**Aim of the task**
Return all of the data exactly, with nothing left out but the pictures.

**Supplied material**
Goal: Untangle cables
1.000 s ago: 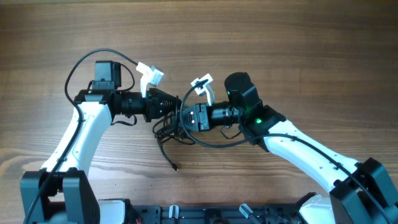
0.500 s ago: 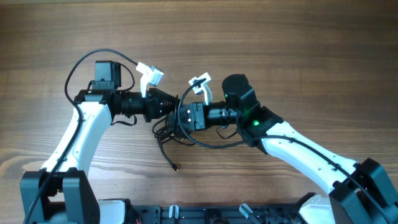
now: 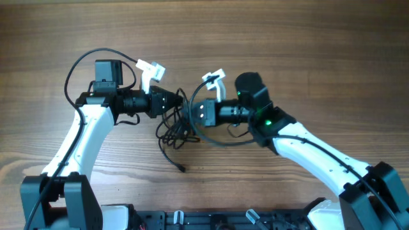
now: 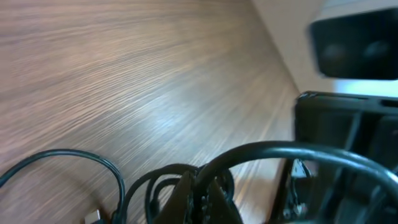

**Response to this exercise**
Goal: Untangle cables
1.000 s ago: 
0.500 s ago: 
now: 
now: 

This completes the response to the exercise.